Couple Cheated California Casino of $500K, Ended in Jail

A duo has succeeded in cheating the 580 Casino in Livermore, California out of more than $500,000 but their triumph was short-lived after the casino and investigators realized about the scheme and went after them. Eric Nguyen and spouse Khan “Tina” Tran pled guilty last week to various charges after they were apprehended for their involvement in the scheme.

An Inside Job in 580 Casino

The married couple used Tran’s position as a dealer in the casino and would check the upcoming cards on baccarat tables before she changed tables and inform her husband in the interim. Nguyen would then step in and make hefty wagers without hesitation and turn out a success.

The pair operated from 2015 and 2017 before they were caught and have been sentenced to 240 days in jail as well as two-year probation. They would also need to cover the casino’s losses of $507,600 as part of their sentence.
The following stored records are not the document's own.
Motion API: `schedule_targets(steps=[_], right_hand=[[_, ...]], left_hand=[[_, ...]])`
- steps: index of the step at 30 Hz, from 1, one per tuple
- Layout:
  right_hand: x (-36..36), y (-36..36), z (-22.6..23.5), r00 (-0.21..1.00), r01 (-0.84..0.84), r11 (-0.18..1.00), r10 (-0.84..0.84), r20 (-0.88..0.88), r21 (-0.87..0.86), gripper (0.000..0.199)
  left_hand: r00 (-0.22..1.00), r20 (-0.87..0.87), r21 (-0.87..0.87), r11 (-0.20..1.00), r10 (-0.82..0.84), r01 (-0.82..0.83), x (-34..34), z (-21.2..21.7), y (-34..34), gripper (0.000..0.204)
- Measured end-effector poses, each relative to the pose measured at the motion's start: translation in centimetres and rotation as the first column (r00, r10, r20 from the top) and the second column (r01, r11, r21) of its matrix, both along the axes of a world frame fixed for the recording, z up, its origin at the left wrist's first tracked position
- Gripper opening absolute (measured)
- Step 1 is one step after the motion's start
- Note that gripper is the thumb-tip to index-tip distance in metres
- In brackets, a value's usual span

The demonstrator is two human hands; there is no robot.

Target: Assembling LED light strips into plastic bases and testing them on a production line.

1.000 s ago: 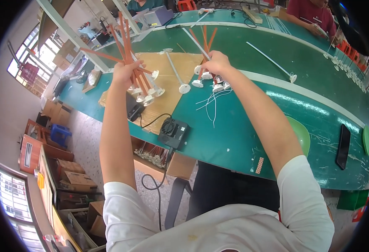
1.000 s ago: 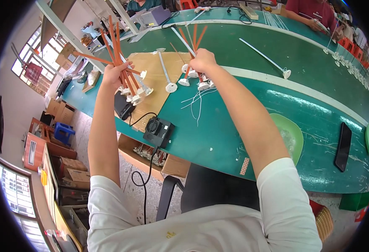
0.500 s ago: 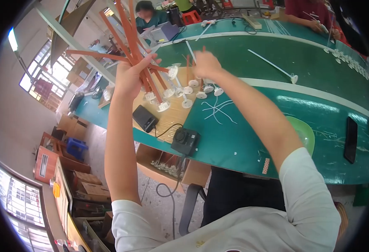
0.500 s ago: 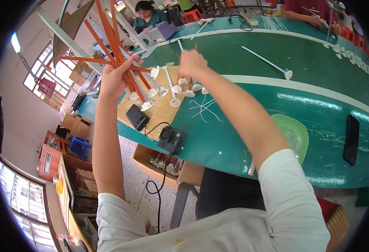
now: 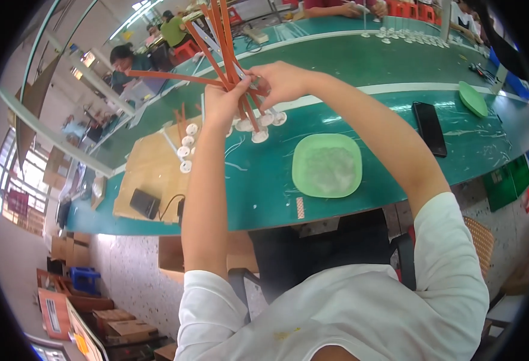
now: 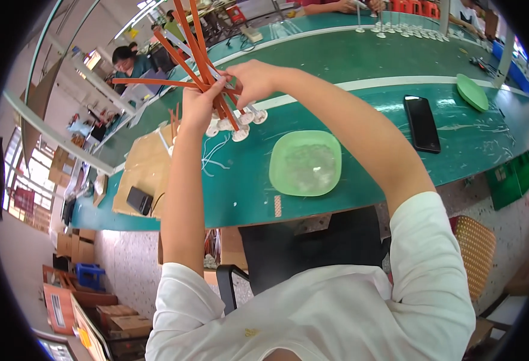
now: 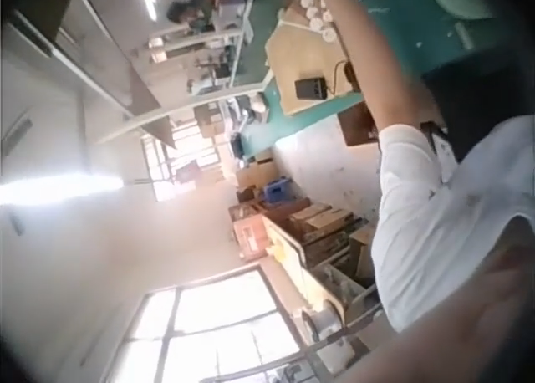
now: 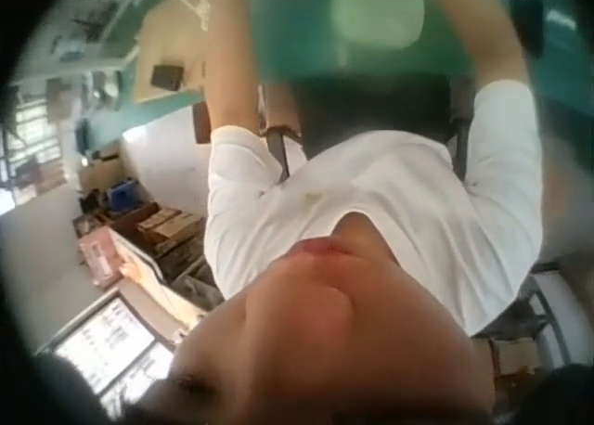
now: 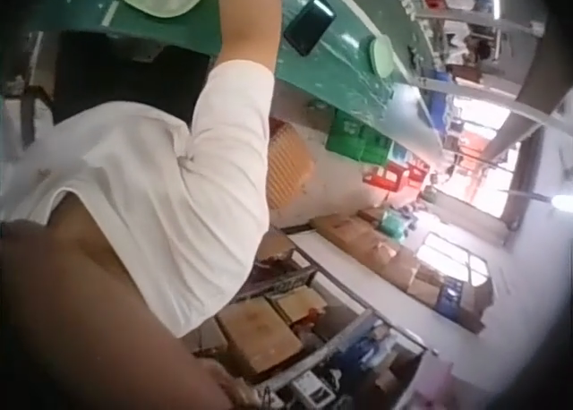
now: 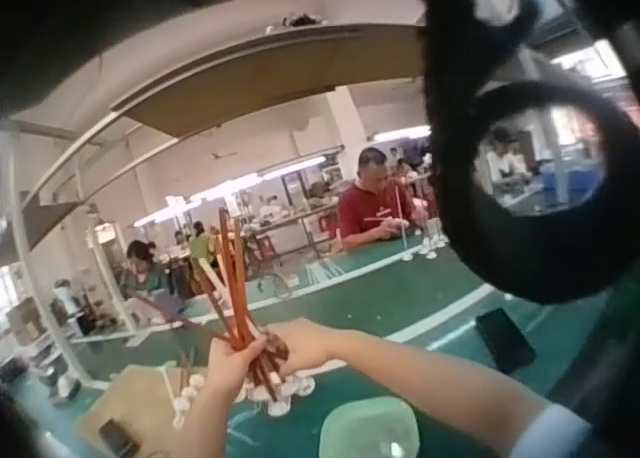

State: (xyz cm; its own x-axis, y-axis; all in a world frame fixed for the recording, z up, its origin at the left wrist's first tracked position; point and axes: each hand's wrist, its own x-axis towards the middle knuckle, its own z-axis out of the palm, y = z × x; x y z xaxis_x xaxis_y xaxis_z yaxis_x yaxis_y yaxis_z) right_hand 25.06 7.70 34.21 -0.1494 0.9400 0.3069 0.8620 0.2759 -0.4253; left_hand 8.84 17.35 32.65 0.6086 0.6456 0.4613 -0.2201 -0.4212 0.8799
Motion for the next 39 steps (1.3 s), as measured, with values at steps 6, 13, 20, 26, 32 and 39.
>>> schedule_targets(steps=[6,13,20,26,32,39], right_hand=[[4.0,-0.5,-4.3,0.963,0.172,0.980,-0.146,-0.225,0.100,0.060],[5.5,0.6,-5.9,0.919,0.175,0.984,-0.150,-0.365,0.036,0.057],[6.3,0.8,-6.7,0.956,0.104,0.988,-0.066,-0.287,0.116,0.034],[6.6,-0.8,-4.0,0.992,0.109,0.990,-0.103,-0.076,0.087,0.027],[8.8,-2.1,-2.2,0.995,0.088,0.929,-0.095,0.001,0.359,0.024],[8.5,-3.1,-1.0,0.905,0.256,0.949,-0.168,-0.390,0.184,0.020]], left_hand=[[0.996,-0.027,-0.066,0.994,-0.087,0.085,4.9,-2.5,0.0,0.014],[0.960,-0.233,0.049,0.984,-0.153,0.169,5.8,-2.4,1.1,0.016],[0.923,-0.278,0.076,0.952,-0.265,0.296,5.2,-1.7,2.5,0.030],[0.904,-0.354,0.062,0.958,-0.241,0.279,3.7,-1.5,2.4,0.034],[0.919,-0.338,0.077,0.967,-0.204,0.244,4.3,-2.3,3.0,0.026],[0.918,-0.279,0.002,0.956,-0.281,0.293,5.4,-2.8,2.4,0.018]])
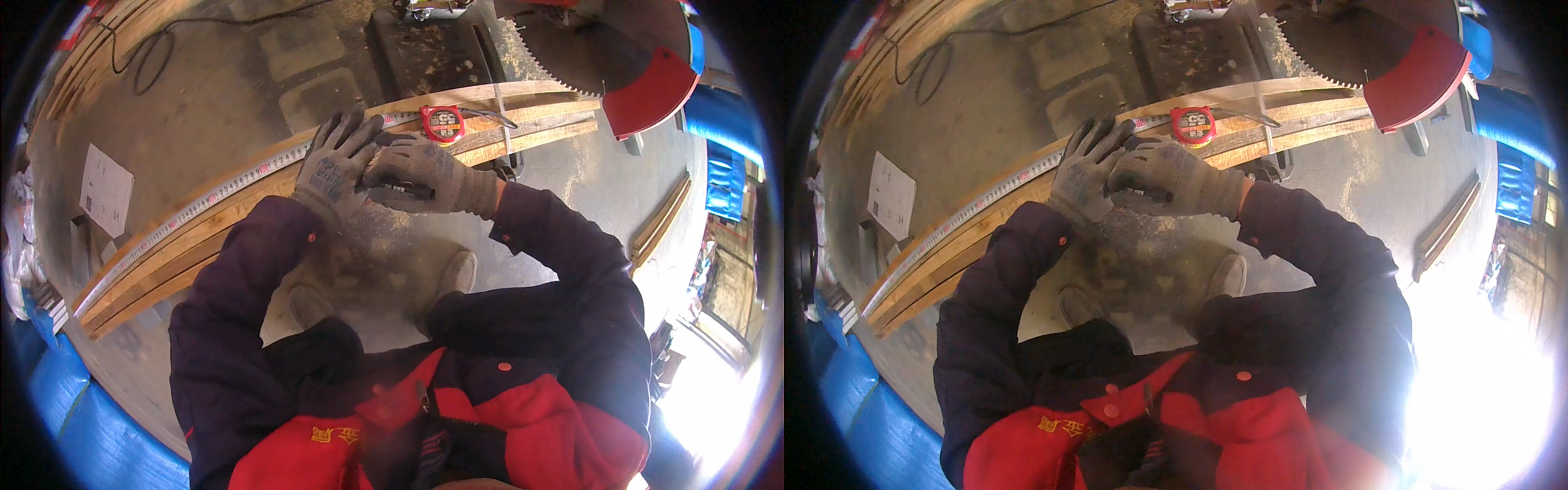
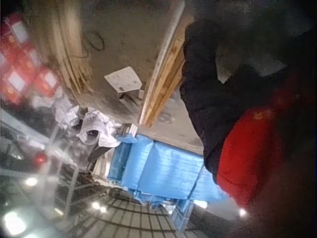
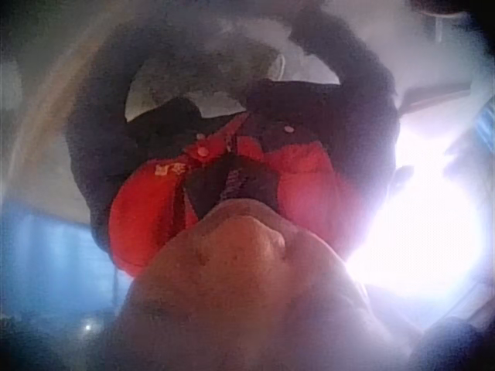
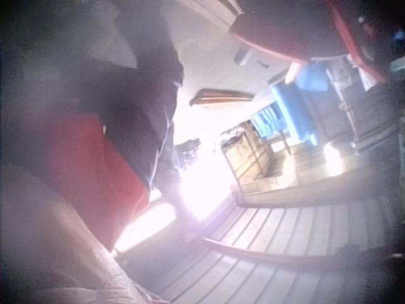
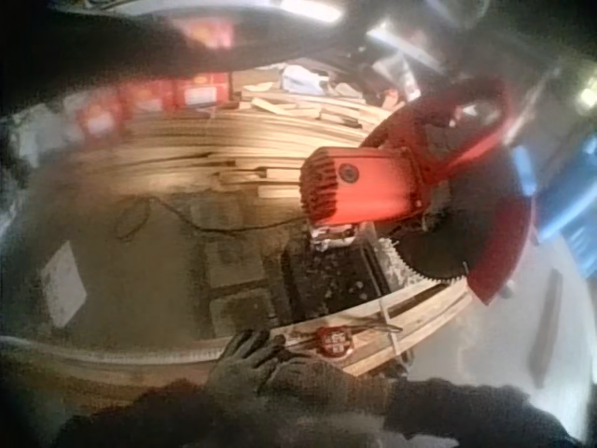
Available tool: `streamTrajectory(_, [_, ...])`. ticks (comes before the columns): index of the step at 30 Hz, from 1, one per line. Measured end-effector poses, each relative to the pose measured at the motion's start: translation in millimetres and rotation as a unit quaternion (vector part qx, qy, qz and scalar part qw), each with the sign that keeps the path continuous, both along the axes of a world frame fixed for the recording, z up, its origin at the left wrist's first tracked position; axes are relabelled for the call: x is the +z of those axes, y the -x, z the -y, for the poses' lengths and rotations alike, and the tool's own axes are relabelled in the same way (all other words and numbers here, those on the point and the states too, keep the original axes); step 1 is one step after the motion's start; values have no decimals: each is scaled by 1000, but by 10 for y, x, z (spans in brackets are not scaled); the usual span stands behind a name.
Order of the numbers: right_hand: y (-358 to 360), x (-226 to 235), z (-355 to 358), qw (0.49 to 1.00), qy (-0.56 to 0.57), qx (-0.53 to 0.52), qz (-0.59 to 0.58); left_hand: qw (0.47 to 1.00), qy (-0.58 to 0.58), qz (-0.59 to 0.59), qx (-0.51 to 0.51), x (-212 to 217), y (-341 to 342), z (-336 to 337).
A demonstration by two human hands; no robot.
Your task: The person measures and marks wooden planks, then cuts them with a miter saw. They arrange the cut pieces on the floor into a rectangular frame and use a nail gun to fasten the joints together.
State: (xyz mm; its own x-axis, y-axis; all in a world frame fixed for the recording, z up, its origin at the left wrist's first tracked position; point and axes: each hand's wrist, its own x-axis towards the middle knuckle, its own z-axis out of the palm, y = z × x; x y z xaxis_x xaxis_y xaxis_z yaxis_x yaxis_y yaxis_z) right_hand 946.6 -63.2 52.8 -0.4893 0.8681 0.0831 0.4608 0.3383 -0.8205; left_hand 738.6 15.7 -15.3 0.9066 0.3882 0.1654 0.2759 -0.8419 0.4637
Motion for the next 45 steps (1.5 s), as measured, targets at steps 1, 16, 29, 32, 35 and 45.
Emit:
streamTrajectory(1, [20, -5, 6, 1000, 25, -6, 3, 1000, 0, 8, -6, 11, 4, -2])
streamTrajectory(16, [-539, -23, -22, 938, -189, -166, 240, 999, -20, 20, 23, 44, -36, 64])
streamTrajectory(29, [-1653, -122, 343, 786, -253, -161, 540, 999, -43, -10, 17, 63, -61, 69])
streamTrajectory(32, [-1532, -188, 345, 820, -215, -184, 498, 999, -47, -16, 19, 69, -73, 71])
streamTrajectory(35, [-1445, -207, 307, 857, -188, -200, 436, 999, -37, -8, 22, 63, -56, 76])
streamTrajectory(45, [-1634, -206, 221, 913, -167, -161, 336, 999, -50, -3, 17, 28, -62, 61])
It took authorities three years to catch up to what the two had done with Tran and Nguyen was finally arrested on May 6, 2020. Originally, the couple was said to have stolen over $4 million, but the charges were later adjusted. Attorney General Rob Bonta said that their sentence would serve as a warning to anyone who thinks they may cheat in California’s casinos or anywhere else and get away with it.

Bonta’s office has been working hard to clamp down on such casino cheating accidents over the past months. In September, Bonta ruled in the case of the Pong Game Studios Corp. which was accused and found guilty of running illegal gambling operations in the state. The company agreed with Bonta’s verdict and accepted the $3.5 million penalties issued by the attorney general’s office to cover costs, and attorney fees and meet civil penalties.

Cheating in California Just Doesn’t Fly

The Canadian casino games developer has been able to settle the lawsuit which spanned the better part of a decade and has been actively complying with Bonta’s judgment. Failure to do so would mean that the attorney general may pursue a harsher course of action against the company and seek penalties up to $15 million.

California was recently involved in another high-profile cheating scandal which involved the Stone Gambling Hall poker room located in Citrus Heights close to Sacramento. The card room became a focal point of the so-called Postlegate during which Mike Postle was accused of cheating in games of poker that were live-streamed.

The accusations came from Veronica Brill who blasted Postle on Twitter and argued that the only rational explanation for his outcome in the games would be if he had been cheating. The ensuing battle and controversy took the better part of several years which ended on January 7, 2022, when a confidential agreement was entered into Pestle’s bankruptcy records.

Postle vehemently denied any accusations levied against him and even filed a $330-million defamation lawsuit against Brill who stood her ground and fought back. A court has never found Postle guilty of cheating either.